The Shaping of Deduction in Greek Mathematics: A Study in Cognitive History, Cambridge University Press (New York, NY), 1999.
(Editor and translator) Archimedes, The Works of Archimedes: Translated into English, Together with Eutocius' Commentaries, with Commentary, and Critical Edition of the Diagrams, Cambridge University Press (New York, NY), 2004.
The Transformation of Mathematics in the Early Mediterranean World: From Problems to Equations, Cambridge University Press (New York, NY), 2004.
Barbed Wire: An Ecology of Modernity, Wesleyan University Press (Middletown, CT), 2004.
(With William Noel) The Archimedes Codex: How a Medieval Prayer Book Is Revealing the True Genius of Antiquity's Greatest Scientist, Da Capo Press (New York, NY), 2007.
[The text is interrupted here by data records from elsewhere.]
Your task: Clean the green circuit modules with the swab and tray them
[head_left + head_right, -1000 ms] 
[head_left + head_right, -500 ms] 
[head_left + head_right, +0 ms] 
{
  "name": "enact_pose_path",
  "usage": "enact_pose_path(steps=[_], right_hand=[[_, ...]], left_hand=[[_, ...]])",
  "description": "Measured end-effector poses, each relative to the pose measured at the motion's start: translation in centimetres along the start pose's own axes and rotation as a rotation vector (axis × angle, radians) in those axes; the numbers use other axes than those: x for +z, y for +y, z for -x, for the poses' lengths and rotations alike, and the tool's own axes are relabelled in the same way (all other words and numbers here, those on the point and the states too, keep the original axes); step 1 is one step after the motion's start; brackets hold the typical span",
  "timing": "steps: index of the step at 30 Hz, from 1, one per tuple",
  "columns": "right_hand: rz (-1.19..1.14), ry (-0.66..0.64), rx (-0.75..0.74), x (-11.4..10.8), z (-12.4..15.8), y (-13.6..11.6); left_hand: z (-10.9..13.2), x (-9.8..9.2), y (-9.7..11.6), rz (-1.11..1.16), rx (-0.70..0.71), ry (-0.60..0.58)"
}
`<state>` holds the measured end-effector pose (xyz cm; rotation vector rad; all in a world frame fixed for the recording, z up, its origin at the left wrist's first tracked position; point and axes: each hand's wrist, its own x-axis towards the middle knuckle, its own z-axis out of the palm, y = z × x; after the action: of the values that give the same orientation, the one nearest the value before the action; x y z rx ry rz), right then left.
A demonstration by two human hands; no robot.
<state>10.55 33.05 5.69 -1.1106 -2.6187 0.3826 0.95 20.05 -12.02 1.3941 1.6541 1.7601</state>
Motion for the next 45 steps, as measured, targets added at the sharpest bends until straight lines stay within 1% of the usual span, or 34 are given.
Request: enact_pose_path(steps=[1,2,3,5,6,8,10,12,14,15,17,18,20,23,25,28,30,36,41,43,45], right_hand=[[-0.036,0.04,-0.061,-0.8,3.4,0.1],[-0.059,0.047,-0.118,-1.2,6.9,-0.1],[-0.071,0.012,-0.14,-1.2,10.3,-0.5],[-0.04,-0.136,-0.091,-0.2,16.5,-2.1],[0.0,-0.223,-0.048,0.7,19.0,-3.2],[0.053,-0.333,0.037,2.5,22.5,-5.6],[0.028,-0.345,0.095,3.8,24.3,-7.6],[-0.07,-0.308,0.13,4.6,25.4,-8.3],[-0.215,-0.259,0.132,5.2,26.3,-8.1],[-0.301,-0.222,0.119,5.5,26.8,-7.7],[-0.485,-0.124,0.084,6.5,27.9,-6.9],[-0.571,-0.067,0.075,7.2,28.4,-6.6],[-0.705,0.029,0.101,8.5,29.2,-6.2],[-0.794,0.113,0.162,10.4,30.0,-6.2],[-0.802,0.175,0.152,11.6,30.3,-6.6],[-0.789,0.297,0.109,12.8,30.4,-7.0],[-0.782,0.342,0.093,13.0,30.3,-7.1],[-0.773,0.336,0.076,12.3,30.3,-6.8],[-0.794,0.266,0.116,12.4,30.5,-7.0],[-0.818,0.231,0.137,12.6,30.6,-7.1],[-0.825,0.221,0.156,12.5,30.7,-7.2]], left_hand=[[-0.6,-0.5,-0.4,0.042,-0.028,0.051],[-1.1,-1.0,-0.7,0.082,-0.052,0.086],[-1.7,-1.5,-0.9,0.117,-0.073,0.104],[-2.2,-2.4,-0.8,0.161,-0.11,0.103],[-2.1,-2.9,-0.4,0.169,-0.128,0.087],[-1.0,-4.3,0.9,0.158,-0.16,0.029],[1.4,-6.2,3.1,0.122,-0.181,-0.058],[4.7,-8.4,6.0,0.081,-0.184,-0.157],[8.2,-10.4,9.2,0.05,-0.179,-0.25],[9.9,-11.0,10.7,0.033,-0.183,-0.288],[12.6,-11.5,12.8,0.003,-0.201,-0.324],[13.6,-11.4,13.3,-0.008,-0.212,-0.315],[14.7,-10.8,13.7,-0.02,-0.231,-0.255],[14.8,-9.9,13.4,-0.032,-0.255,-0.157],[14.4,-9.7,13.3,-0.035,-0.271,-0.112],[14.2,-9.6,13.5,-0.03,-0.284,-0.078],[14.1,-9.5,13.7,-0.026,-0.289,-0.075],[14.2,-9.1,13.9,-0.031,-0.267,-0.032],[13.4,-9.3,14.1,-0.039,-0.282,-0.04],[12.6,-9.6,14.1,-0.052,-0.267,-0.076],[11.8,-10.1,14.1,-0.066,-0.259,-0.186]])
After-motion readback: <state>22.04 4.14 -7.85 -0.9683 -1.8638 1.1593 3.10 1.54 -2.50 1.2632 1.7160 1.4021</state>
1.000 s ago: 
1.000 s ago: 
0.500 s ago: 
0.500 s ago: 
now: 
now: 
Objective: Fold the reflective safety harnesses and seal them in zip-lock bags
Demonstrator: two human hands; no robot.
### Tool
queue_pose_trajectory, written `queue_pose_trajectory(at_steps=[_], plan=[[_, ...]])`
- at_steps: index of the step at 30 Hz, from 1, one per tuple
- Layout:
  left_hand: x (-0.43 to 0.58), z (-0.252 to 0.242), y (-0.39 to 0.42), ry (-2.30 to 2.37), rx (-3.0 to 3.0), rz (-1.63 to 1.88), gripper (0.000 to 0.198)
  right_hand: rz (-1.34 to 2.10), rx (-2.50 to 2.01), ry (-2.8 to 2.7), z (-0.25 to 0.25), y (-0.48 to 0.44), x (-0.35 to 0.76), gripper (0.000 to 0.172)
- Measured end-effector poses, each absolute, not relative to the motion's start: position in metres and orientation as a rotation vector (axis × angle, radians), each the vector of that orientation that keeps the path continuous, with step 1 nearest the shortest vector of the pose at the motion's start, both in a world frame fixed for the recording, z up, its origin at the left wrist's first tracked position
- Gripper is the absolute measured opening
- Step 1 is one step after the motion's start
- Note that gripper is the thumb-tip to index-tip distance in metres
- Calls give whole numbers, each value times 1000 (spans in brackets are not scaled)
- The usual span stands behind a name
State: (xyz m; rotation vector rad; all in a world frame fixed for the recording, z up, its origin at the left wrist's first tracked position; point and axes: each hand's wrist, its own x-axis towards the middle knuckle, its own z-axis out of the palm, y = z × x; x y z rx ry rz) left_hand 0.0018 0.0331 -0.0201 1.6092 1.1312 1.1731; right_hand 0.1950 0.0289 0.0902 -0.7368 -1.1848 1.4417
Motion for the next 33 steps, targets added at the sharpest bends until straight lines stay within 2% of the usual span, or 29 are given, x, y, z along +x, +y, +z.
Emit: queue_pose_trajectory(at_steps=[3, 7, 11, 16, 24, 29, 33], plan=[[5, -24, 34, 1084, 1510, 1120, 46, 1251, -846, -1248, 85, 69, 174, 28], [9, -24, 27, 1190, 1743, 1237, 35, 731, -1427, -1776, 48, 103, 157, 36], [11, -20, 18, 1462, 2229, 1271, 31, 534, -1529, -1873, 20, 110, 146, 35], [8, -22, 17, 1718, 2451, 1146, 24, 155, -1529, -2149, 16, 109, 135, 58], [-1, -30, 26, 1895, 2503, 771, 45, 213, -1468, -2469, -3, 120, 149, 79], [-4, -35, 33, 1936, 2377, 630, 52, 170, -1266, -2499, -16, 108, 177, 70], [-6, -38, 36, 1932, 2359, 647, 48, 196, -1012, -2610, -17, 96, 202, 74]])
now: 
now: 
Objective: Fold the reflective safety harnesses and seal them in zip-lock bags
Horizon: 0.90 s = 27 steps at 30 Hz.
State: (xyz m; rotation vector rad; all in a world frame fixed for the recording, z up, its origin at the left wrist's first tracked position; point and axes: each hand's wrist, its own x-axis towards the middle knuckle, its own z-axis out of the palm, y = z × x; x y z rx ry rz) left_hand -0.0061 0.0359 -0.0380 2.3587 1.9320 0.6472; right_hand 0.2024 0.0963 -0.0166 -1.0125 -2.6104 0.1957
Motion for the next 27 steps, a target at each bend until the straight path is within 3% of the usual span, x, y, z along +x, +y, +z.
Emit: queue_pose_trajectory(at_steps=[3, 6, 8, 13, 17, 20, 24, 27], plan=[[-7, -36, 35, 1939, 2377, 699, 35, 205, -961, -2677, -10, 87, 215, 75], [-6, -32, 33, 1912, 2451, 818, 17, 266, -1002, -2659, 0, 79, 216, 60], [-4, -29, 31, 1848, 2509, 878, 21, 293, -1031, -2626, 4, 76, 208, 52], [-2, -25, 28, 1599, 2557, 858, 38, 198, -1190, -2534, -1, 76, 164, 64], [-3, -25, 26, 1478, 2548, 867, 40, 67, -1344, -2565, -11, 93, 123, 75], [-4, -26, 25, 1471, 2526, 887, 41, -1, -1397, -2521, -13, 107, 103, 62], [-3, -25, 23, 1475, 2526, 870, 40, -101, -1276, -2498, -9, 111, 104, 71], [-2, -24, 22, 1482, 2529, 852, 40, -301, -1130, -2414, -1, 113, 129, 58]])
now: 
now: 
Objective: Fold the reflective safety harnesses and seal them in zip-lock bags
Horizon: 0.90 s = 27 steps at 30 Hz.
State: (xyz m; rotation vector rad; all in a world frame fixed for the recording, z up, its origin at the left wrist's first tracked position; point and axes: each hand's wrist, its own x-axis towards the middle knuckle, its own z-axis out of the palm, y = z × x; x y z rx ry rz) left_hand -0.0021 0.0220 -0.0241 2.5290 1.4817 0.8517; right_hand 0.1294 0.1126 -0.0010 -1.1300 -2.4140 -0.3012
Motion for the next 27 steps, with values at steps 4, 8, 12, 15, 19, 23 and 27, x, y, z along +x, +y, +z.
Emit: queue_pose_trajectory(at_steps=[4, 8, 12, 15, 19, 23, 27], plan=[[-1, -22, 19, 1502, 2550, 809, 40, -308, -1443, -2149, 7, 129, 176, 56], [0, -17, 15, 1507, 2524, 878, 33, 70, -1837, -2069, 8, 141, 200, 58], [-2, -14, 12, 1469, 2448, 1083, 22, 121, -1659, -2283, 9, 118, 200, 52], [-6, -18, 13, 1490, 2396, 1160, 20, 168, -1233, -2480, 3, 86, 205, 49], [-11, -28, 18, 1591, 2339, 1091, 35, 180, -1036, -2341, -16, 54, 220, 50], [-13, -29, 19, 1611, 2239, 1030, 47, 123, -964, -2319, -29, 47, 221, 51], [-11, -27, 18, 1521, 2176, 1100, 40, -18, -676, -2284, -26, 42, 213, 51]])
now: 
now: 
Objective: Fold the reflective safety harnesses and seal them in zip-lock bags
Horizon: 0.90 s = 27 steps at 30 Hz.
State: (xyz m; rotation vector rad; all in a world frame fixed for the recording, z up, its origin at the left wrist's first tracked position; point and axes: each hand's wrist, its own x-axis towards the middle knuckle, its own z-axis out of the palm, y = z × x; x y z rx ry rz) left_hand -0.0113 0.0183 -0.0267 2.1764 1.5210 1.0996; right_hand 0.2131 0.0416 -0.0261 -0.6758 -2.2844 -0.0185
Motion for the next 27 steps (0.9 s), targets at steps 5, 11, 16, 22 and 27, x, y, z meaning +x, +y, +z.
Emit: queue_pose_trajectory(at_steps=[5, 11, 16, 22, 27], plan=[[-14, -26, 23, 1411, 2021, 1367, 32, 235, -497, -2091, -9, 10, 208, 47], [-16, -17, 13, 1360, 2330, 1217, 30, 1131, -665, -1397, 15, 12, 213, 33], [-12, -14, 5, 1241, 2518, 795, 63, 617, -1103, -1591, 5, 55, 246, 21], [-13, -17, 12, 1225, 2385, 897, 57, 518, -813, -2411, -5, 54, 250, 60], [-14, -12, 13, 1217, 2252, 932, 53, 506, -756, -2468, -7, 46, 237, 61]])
Contributor to In Science and Mathematics in Greek Culture, edited by T. Rihll and C. Tuplin, Oxford University Press (New York, NY), 2002. Contributor to periodicals, including London Review of Books, Pragmatics and Cognition, Mediterranean Historical Review, Classical Quarterly, Archive for History of Exact Sciences, Revue d'Histoire des Mathématiques, Pragmatics and Cognition, and Physics Today.
The Archimedes Codex has been published in fifteen languages.
SIDELIGHTS:
Reviel Netz is a scholar and editor whose primary areas of interest are ancient science and philosophy, history and philosophy of mathemat- ics, history of the longue durée (a French school for the study of history), paleography, and the transformations of late antiquity. His research involves the wider issues of the history of cognitive practices, such as visual culture, the history of the book, and literacy and numeracy. He has written extensively on these topics, including serving as author, coauthor, and editor of several books.
In The Shaping of Deduction in Greek Mathematics: A Study in Cognitive History, Netz focuses on the phenomenon of deductive argument in classical Greek mathematics and makes his case that this achievement was a momentous development in intellectual history. The author also provides a close description of the practices of Greek mathematics. "Reviel Netz has written a stimulating book about diagrams and mathematics, telling us facts that we all know, but hardly ever thought of," wrote Christian Marinus Taisbak in a review for Mathematical Association of America: MAA Online.
Netz is the editor and translator of The Works of Archimedes: Translated into English, Together with Eutocius' Commentaries, with Commentary, and Critical Edition of the Diagrams, the first book in a proposed three-volume collection of the famous Greek scientist's works. The volume's translated works include On the Sphere and Cylinder.
Writing in the book's introduction, the author notes: "Archimedes was not only an outstanding mathematician and scientist (clearly the greatest of antiquity) but also a very influential one. Throughout antiquity and the middle ages, down to the scientific revolution and even beyond, Archimedes was a living presence for practicing scientists, an authority to emulate and a presence to compete with. While several distinguished studies of Archimedes had appeared in the English language, he can still be said to be the least studied of the truly great scientists. Clearly, the history of science requires a reliable translation that may serve as basis for scholarly comment."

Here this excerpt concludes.